Top of MATERIAL TO PROCESS
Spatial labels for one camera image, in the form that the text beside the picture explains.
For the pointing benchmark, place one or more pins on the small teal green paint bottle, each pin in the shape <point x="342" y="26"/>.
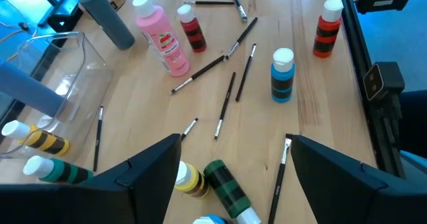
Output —
<point x="63" y="172"/>

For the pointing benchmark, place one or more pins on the small lemon yellow paint bottle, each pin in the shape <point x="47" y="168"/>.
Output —
<point x="191" y="180"/>

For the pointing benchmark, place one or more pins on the tall grey paint bottle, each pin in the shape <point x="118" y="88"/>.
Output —
<point x="106" y="20"/>

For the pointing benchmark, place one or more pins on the small golden yellow paint bottle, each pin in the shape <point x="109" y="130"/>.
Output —
<point x="43" y="140"/>

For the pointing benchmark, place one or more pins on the small dark red paint bottle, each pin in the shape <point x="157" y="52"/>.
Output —
<point x="193" y="34"/>

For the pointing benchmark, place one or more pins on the small orange red paint bottle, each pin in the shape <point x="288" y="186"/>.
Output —
<point x="327" y="34"/>

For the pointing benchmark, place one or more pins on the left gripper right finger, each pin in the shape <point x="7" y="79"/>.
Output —
<point x="333" y="190"/>

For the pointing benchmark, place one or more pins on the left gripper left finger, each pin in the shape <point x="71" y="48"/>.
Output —
<point x="143" y="190"/>

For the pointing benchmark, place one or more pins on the tall pink apple-label bottle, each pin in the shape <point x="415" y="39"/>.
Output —
<point x="163" y="40"/>

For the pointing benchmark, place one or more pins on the small blue paint bottle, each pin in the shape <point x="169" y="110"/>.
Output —
<point x="210" y="220"/>

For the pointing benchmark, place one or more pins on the small dark green paint bottle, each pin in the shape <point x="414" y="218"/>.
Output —
<point x="227" y="187"/>

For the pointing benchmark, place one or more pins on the flat black paint brush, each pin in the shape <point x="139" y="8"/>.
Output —
<point x="278" y="190"/>

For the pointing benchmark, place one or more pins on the clear plastic bin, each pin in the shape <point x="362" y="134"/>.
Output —
<point x="90" y="84"/>

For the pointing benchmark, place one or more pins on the cerulean blue C825 paint bottle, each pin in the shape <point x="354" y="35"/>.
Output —
<point x="283" y="80"/>

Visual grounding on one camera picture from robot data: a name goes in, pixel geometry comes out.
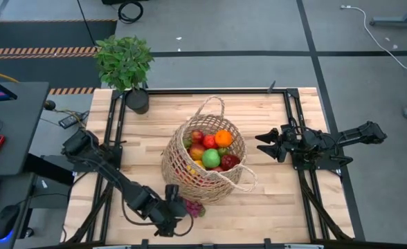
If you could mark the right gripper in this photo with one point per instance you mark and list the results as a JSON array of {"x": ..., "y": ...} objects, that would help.
[{"x": 290, "y": 142}]

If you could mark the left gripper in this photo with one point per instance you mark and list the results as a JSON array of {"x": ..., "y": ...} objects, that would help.
[{"x": 170, "y": 214}]

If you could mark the purple grape bunch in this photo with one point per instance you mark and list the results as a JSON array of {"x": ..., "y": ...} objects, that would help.
[{"x": 194, "y": 208}]

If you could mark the orange tangerine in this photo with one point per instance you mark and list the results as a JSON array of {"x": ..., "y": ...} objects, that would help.
[{"x": 223, "y": 138}]

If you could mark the green pear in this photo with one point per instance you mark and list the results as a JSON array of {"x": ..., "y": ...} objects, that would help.
[{"x": 223, "y": 151}]

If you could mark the yellow bell pepper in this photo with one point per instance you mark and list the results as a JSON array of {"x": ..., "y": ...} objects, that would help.
[{"x": 199, "y": 164}]

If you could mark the red bell pepper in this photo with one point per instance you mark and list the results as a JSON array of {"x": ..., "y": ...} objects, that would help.
[{"x": 217, "y": 169}]

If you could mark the red orange peach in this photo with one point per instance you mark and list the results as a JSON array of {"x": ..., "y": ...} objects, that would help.
[{"x": 209, "y": 141}]

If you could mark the green apple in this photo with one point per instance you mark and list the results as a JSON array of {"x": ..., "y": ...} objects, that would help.
[{"x": 211, "y": 158}]

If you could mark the red yellow apple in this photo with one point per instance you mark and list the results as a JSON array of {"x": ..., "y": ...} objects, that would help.
[{"x": 196, "y": 151}]

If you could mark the small red apple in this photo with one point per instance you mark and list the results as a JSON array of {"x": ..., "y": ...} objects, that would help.
[{"x": 197, "y": 136}]

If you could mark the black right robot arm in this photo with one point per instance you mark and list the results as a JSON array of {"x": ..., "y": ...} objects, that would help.
[{"x": 345, "y": 141}]

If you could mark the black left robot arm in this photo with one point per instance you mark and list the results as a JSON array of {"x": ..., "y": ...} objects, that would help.
[{"x": 103, "y": 166}]

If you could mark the black power adapter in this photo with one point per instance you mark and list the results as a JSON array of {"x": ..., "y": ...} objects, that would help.
[{"x": 70, "y": 120}]

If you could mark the green plant in black pot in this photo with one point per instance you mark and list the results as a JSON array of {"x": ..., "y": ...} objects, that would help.
[{"x": 124, "y": 65}]

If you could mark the black round knob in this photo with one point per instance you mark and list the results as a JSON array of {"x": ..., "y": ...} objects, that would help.
[{"x": 50, "y": 105}]

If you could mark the black computer mouse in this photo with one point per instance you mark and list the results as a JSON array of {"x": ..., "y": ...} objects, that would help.
[{"x": 4, "y": 221}]

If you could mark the grey desk leg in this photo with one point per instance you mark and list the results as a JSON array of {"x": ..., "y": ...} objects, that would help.
[{"x": 397, "y": 23}]

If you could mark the black side desk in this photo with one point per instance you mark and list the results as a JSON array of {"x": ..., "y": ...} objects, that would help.
[{"x": 20, "y": 114}]

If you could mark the black mat hazard striped edge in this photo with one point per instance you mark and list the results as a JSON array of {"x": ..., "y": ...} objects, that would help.
[{"x": 34, "y": 34}]

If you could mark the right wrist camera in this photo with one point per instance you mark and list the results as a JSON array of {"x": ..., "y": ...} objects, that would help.
[{"x": 288, "y": 130}]

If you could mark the black aluminium rig frame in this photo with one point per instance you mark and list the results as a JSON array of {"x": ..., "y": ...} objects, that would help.
[{"x": 176, "y": 91}]

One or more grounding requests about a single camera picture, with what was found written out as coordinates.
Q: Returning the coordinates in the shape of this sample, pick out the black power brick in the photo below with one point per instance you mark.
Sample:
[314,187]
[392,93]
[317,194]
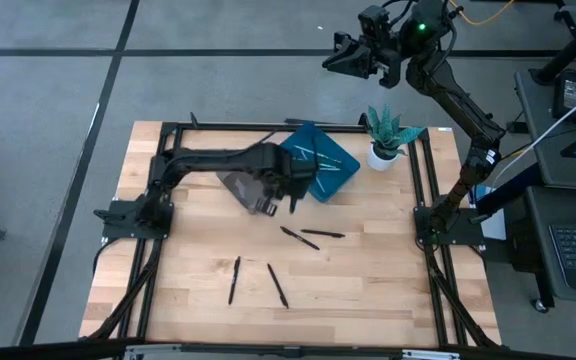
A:
[572,95]

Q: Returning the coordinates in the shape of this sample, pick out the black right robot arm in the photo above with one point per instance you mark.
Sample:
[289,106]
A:
[448,95]

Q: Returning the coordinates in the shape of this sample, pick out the black diagonal pole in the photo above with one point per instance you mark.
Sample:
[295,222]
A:
[508,195]
[573,45]

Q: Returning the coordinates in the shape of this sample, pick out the black clamp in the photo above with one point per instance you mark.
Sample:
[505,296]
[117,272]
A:
[195,120]
[363,120]

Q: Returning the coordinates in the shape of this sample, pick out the black caster wheel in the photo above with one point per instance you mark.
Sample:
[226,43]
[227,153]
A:
[540,306]

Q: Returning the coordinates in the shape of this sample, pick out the black pen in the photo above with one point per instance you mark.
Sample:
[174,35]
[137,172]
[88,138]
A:
[323,233]
[278,286]
[299,238]
[234,280]

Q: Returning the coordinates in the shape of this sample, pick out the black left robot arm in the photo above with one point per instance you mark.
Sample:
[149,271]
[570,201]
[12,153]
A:
[208,160]

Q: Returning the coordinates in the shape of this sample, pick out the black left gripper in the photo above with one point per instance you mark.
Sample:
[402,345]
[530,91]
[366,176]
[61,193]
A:
[290,175]

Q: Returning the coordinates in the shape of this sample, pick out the dark grey desk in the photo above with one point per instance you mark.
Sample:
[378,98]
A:
[528,100]
[538,240]

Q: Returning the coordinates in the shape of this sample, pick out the snake plant in white pot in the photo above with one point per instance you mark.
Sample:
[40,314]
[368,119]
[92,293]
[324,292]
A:
[388,137]

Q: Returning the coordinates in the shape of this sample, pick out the white and blue box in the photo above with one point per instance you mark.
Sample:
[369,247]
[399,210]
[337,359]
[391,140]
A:
[490,225]

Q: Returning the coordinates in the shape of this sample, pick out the blue plastic bin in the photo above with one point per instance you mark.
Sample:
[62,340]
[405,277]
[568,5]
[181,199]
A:
[345,175]

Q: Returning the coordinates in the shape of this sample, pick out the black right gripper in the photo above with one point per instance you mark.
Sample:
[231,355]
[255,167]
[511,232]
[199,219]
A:
[383,60]

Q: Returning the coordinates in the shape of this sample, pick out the silver metal bracket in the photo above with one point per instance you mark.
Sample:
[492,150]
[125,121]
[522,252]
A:
[153,351]
[430,355]

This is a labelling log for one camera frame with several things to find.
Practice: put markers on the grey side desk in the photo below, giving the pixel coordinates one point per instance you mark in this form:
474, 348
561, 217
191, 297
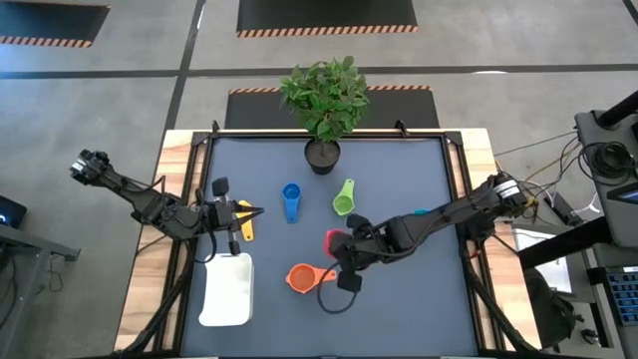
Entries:
25, 269

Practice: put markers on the blue measuring cup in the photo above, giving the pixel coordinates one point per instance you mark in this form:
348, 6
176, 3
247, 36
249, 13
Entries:
291, 197

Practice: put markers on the black device with light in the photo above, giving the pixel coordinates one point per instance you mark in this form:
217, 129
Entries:
10, 212

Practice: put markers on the white plastic basket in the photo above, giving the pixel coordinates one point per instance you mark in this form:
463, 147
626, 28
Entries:
226, 294

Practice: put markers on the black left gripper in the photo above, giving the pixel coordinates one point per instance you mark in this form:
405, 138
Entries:
219, 214

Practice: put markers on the green potted plant black pot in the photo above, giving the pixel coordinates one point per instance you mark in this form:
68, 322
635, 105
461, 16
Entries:
324, 95

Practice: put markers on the green measuring cup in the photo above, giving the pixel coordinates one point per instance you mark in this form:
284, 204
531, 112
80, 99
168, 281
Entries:
344, 202

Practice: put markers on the black striped-edge floor mat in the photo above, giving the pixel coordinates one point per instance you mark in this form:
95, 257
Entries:
324, 15
50, 22

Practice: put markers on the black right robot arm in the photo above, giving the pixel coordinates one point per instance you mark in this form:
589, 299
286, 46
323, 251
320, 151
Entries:
448, 214

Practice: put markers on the orange measuring cup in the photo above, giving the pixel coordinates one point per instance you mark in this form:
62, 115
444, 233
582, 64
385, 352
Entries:
301, 278

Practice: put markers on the yellow measuring spoon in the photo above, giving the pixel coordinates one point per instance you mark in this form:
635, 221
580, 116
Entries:
246, 232

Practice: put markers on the black backpack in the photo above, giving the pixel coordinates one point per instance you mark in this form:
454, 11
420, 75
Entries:
550, 309

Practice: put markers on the red measuring cup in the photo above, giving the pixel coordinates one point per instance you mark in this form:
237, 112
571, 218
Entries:
327, 243

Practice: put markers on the blue-lit keyboard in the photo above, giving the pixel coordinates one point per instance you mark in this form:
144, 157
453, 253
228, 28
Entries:
627, 296

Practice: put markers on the black aluminium table frame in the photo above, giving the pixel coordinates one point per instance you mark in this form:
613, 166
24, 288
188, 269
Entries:
259, 134

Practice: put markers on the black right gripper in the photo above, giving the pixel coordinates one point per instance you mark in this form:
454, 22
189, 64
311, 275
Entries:
366, 242

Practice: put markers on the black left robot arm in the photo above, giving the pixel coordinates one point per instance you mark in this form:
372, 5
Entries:
149, 207

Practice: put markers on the grey equipment cart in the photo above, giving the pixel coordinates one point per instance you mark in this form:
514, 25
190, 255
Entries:
610, 219

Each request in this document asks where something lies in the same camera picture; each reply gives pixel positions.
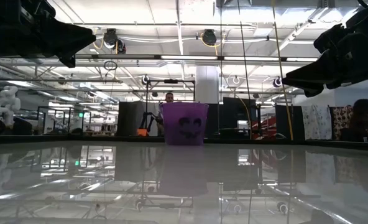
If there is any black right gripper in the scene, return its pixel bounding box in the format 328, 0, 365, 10
282, 4, 368, 98

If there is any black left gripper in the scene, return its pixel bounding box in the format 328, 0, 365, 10
0, 0, 97, 68

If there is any purple halloween bucket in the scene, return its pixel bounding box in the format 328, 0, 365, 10
159, 101, 209, 146

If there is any white floral cloth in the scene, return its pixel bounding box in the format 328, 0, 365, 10
301, 105, 333, 141

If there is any dark red patterned cloth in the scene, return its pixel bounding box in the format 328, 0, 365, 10
332, 105, 354, 141

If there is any red rack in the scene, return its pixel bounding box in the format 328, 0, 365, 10
258, 115, 278, 139

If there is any black partition panel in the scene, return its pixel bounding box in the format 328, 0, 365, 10
117, 100, 162, 137

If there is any black metal gantry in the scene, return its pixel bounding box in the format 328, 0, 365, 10
145, 78, 196, 138

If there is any white round column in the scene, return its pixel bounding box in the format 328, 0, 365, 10
195, 65, 219, 104

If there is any yellow cable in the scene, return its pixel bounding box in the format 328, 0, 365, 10
270, 0, 295, 141

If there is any ceiling cable reel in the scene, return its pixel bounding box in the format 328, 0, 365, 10
201, 29, 218, 47
103, 27, 127, 54

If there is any black hanging cable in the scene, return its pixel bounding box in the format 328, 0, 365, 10
236, 0, 253, 139

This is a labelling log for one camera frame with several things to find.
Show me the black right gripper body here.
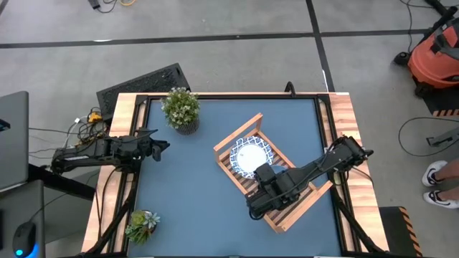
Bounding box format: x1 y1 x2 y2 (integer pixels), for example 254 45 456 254
245 184 290 216

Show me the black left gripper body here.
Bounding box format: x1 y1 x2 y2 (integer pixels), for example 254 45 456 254
134 138 155 161

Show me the blue patterned paper plate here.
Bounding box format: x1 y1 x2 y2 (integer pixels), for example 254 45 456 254
229 135 275 179

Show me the wooden slatted shelf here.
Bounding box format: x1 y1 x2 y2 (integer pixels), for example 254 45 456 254
214 113 334 234

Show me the white flowering potted plant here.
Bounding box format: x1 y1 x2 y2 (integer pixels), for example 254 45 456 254
160 87 201 136

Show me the blue table mat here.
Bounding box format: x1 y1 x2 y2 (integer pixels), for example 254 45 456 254
127 98 344 257

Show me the green succulent potted plant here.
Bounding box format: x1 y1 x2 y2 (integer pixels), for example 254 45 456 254
124 209 161 247

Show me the black desk support bar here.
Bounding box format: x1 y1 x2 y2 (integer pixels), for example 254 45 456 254
27 163 96 201

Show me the grey closed laptop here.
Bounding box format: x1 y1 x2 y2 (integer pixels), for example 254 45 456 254
0 90 29 191

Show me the dark grey desk surface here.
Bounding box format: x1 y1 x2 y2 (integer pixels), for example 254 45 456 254
0 178 46 258

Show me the black hazard-striped floor mat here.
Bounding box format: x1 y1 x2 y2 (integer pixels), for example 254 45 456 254
379 206 424 258
415 77 459 118

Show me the black computer mouse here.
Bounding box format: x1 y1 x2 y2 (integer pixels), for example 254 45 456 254
12 221 37 258

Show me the grey metal stand foot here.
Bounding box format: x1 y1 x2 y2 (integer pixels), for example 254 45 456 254
426 127 459 147

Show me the orange shop vacuum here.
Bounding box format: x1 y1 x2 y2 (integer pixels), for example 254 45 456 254
393 5 459 97

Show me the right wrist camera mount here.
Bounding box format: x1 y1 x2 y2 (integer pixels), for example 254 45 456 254
253 163 278 186

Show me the black cable bundle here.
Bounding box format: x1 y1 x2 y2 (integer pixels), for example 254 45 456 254
28 106 110 161

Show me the black frame strut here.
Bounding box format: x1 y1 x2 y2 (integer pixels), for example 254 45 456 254
77 168 141 258
329 182 387 256

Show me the black table frame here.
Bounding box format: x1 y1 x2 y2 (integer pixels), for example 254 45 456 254
121 93 363 258

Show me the black floor cable loop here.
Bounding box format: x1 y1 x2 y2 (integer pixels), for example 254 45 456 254
397 117 459 158

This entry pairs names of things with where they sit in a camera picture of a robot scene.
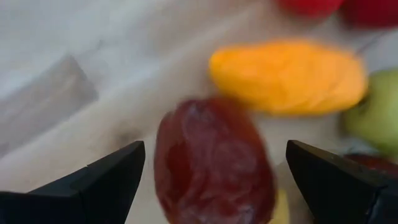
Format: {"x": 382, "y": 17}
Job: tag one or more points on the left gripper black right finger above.
{"x": 342, "y": 193}

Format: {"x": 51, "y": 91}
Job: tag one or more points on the dark red toy apple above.
{"x": 379, "y": 165}

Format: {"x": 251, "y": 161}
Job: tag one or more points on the yellow toy pear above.
{"x": 281, "y": 211}

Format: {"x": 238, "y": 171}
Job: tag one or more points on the green toy apple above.
{"x": 376, "y": 112}

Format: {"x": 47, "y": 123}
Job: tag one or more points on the maroon oval toy fruit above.
{"x": 214, "y": 161}

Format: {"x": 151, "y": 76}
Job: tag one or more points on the small red toy fruit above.
{"x": 370, "y": 12}

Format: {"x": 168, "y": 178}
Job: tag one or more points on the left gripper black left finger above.
{"x": 77, "y": 196}
Bottom of MATERIAL TO PROCESS
*INSTRUCTIONS FOR THE TASK:* Which lines of the listing contain the string "floor"? Copy each of them.

*RESPONSE TO THE EXERCISE:*
Practice: put markers on the black striped-edge floor mat in the photo above, giving the pixel coordinates one point per instance you mark in this form:
Show me the black hazard-striped floor mat here.
Show me the black floor cable loop here.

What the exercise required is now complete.